PROBLEM TO SOLVE: Every line of the material below in which "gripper" shows up is to be located and copied.

=== INFORMATION SUPPLIED ===

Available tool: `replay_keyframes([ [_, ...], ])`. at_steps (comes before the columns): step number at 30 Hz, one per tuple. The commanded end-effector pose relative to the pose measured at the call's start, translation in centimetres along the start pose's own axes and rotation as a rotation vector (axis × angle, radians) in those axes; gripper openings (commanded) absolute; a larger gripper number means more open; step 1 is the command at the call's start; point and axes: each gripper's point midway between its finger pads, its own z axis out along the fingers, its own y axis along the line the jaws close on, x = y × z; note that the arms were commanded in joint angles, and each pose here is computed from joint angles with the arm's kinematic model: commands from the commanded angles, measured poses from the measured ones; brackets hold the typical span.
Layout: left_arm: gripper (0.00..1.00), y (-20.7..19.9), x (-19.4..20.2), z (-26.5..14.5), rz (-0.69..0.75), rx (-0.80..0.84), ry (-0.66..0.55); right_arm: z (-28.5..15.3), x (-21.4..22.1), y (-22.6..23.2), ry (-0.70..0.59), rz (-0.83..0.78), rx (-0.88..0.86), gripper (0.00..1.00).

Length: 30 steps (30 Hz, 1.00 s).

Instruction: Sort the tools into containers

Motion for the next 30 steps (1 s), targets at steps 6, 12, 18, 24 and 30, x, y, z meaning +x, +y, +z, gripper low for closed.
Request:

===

ANSWER TO THIS TASK:
Available tool: `replay_keyframes([ [_, ...], ])`. at_steps (comes before the columns): step number at 30 Hz, one per tuple. The commanded end-effector pose relative to the pose measured at the call's start, translation in centimetres along the start pose's own axes and rotation as a rotation vector (axis × angle, radians) in those axes; gripper openings (commanded) absolute; a larger gripper number means more open; step 1 is the command at the call's start; point and axes: each gripper's point midway between its finger pads, its own z axis out along the fingers, its own y axis along the line the jaws close on, x = y × z; note that the arms were commanded in joint angles, and each pose here is computed from joint angles with the arm's kinematic model: commands from the commanded angles, measured poses from the measured ones; brackets hold the typical span.
Layout: left_arm: gripper (0.00..1.00), y (-20.7..19.9), x (-19.4..20.2), z (-26.5..14.5), rz (-0.69..0.75), rx (-0.80..0.84), ry (-0.66..0.55); right_arm: z (-28.5..15.3), x (-21.4..22.1), y (-22.6..23.2), ry (-0.70..0.59), rz (-0.83..0.78), rx (-0.88..0.86), gripper (0.00..1.00).
Motion for the next 30 steps (1 s), targets at steps 6, 12, 18, 24 and 30, x, y, z meaning +x, +y, +z, gripper low for closed.

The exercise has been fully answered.